**SUPPLIED DATA**
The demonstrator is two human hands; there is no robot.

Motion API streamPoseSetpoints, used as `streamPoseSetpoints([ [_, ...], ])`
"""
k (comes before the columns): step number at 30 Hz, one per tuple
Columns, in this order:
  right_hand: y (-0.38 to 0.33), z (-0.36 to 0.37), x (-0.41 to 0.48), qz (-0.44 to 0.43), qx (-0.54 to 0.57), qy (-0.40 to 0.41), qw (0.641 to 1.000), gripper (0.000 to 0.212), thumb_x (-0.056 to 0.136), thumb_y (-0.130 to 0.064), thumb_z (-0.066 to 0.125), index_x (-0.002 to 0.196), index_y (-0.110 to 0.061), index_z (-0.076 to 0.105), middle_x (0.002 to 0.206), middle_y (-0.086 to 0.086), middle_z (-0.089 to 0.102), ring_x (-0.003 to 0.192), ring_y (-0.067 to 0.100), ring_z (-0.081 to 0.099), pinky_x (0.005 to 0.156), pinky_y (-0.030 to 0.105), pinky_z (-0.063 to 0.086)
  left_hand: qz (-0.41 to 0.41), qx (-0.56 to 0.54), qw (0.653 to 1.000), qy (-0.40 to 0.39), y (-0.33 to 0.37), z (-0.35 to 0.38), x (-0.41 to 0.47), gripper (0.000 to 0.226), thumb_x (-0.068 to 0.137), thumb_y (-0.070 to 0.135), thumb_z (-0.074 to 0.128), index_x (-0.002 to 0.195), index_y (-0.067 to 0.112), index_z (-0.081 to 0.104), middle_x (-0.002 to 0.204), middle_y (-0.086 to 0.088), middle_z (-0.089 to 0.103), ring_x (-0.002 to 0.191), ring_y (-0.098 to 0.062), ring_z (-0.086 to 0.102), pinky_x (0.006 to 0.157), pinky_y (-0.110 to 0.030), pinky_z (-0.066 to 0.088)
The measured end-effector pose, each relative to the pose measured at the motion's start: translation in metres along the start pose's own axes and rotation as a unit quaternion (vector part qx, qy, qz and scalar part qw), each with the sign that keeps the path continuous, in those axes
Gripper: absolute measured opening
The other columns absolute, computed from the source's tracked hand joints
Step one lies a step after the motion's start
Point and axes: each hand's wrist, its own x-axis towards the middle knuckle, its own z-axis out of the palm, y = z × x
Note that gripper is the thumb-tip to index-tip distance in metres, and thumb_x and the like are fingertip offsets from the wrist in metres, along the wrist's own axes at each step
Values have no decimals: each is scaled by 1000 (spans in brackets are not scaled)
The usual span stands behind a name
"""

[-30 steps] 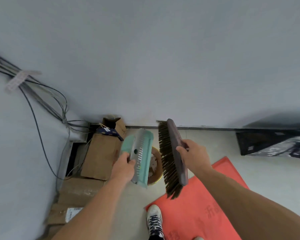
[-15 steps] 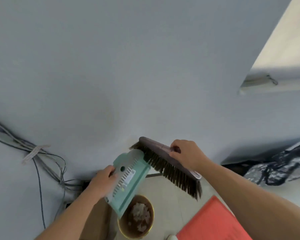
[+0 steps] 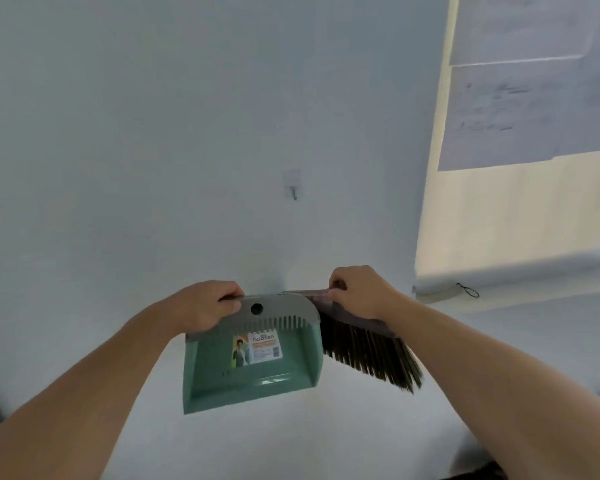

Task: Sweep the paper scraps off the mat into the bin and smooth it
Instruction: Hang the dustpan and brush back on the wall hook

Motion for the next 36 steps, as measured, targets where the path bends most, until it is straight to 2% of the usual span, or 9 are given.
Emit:
streamPoseSetpoints([
  [6, 9, -67, 13, 13, -46, 11, 999, 21, 95, -30, 55, 108, -17, 65, 112, 0, 65, 95, 13, 53, 84, 25, 41, 45, -21, 997, 63, 49, -80, -2, 21, 102, 32, 44, 111, 28, 62, 106, 10, 65, 99, -10, 58, 89, -35, 46],
  [12, 26, -105, 3, 75, -52, 128, 988, 23, 95, -27, 55, 112, -18, 66, 116, 1, 67, 103, 20, 58, 94, 32, 46, 104, -106, 976, 159, 83, -116, 24, 15, 100, 30, 50, 104, 25, 64, 100, 8, 65, 92, -11, 59, 75, -28, 43],
  [16, 31, -127, 1, 121, -38, 171, 977, 18, 92, -25, 57, 107, -21, 66, 111, 0, 67, 97, 19, 57, 90, 34, 48, 87, -180, 964, 177, 87, -116, 52, 13, 97, 32, 55, 102, 24, 64, 100, -2, 66, 91, -21, 62, 84, -41, 50],
  [19, 30, -137, 3, 132, -50, 166, 976, 18, 91, -28, 57, 107, -24, 65, 111, 1, 66, 96, 20, 59, 89, 36, 49, 62, -209, 960, 178, 84, -110, 71, 15, 97, 34, 55, 105, 24, 63, 103, -4, 65, 91, -22, 60, 84, -38, 50],
  [25, 16, -148, 5, 125, -92, 153, 976, 22, 93, -29, 52, 112, -24, 63, 114, 3, 62, 95, 24, 59, 83, 35, 49, 62, -148, 963, 216, 79, -105, 99, 13, 97, 29, 53, 105, 23, 62, 103, 1, 62, 92, -18, 57, 73, -29, 42],
  [30, -13, -166, 14, 93, -189, 125, 970, 23, 93, -24, 54, 113, -17, 62, 112, 7, 58, 94, 27, 60, 74, 33, 46, 58, -71, 974, 208, 84, -101, 109, 11, 97, 29, 53, 102, 24, 62, 104, 2, 63, 95, -17, 57, 76, -29, 38],
  [36, -38, -195, 28, 70, -276, 140, 948, 20, 87, -15, 59, 107, -14, 62, 104, 6, 55, 87, 25, 59, 67, 34, 44, 21, -76, 971, 225, 90, -97, 111, 13, 96, 28, 56, 103, 21, 64, 106, 0, 63, 95, -17, 56, 74, -28, 38],
])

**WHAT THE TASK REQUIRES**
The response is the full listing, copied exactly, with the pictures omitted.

**RESULT OF THE TASK**
The demonstrator is two human hands; there is no robot.

Motion API streamPoseSetpoints, used as `streamPoseSetpoints([ [_, ...], ])`
"""
k (comes before the columns): step number at 30 Hz, one per tuple
Columns, in this order:
  right_hand: y (-0.38 to 0.33), z (-0.36 to 0.37), x (-0.41 to 0.48), qz (-0.44 to 0.43), qx (-0.54 to 0.57), qy (-0.40 to 0.41), qw (0.641 to 1.000), gripper (0.000 to 0.212), thumb_x (-0.056 to 0.136), thumb_y (-0.130 to 0.064), thumb_z (-0.066 to 0.125), index_x (-0.002 to 0.196), index_y (-0.110 to 0.061), index_z (-0.076 to 0.105), middle_x (0.002 to 0.206), middle_y (-0.086 to 0.086), middle_z (-0.089 to 0.102), ring_x (-0.003 to 0.192), ring_y (-0.067 to 0.100), ring_z (-0.081 to 0.099), pinky_x (0.005 to 0.156), pinky_y (-0.030 to 0.105), pinky_z (-0.063 to 0.086)
  left_hand: qz (-0.41 to 0.41), qx (-0.56 to 0.54), qw (0.653 to 1.000), qy (-0.40 to 0.39), y (-0.33 to 0.37), z (-0.35 to 0.38), x (-0.41 to 0.47), gripper (0.000 to 0.226), thumb_x (-0.068 to 0.137), thumb_y (-0.070 to 0.135), thumb_z (-0.074 to 0.128), index_x (-0.002 to 0.195), index_y (-0.067 to 0.112), index_z (-0.081 to 0.104), middle_x (-0.002 to 0.204), middle_y (-0.086 to 0.088), middle_z (-0.089 to 0.103), ring_x (-0.002 to 0.191), ring_y (-0.098 to 0.062), ring_z (-0.086 to 0.102), pinky_x (0.006 to 0.157), pinky_y (-0.110 to 0.030), pinky_z (-0.066 to 0.088)
The measured end-effector pose, each relative to the pose measured at the motion's start: translation in metres along the start pose's own axes and rotation as a unit quaternion (vector part qx, qy, qz and scalar part qw), each with the sign that keeps the path continuous, in those axes
Gripper: absolute measured opening
The other columns absolute, computed from the source's tracked hand joints
Step one lies a step after the motion's start
Point and axes: each hand's wrist, its own x-axis towards the middle knuckle, its own z-axis out of the palm, y = z × x
Note that gripper is the thumb-tip to index-tip distance in metres, and thumb_x and the like are fingertip offsets from the wrist in metres, along the wrist's own axes at each step
Values have no decimals: each is scaled by 1000 (spans in brackets are not scaled)
The usual span stands behind a name
"""

[-30 steps] 
[-15 steps] 
[+0 steps] 

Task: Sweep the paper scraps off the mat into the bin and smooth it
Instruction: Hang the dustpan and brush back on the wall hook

Motion for the next 36 steps, as measured, targets where the path bends most, until it is straight to 2% of the usual span, or 9 are given.
Emit:
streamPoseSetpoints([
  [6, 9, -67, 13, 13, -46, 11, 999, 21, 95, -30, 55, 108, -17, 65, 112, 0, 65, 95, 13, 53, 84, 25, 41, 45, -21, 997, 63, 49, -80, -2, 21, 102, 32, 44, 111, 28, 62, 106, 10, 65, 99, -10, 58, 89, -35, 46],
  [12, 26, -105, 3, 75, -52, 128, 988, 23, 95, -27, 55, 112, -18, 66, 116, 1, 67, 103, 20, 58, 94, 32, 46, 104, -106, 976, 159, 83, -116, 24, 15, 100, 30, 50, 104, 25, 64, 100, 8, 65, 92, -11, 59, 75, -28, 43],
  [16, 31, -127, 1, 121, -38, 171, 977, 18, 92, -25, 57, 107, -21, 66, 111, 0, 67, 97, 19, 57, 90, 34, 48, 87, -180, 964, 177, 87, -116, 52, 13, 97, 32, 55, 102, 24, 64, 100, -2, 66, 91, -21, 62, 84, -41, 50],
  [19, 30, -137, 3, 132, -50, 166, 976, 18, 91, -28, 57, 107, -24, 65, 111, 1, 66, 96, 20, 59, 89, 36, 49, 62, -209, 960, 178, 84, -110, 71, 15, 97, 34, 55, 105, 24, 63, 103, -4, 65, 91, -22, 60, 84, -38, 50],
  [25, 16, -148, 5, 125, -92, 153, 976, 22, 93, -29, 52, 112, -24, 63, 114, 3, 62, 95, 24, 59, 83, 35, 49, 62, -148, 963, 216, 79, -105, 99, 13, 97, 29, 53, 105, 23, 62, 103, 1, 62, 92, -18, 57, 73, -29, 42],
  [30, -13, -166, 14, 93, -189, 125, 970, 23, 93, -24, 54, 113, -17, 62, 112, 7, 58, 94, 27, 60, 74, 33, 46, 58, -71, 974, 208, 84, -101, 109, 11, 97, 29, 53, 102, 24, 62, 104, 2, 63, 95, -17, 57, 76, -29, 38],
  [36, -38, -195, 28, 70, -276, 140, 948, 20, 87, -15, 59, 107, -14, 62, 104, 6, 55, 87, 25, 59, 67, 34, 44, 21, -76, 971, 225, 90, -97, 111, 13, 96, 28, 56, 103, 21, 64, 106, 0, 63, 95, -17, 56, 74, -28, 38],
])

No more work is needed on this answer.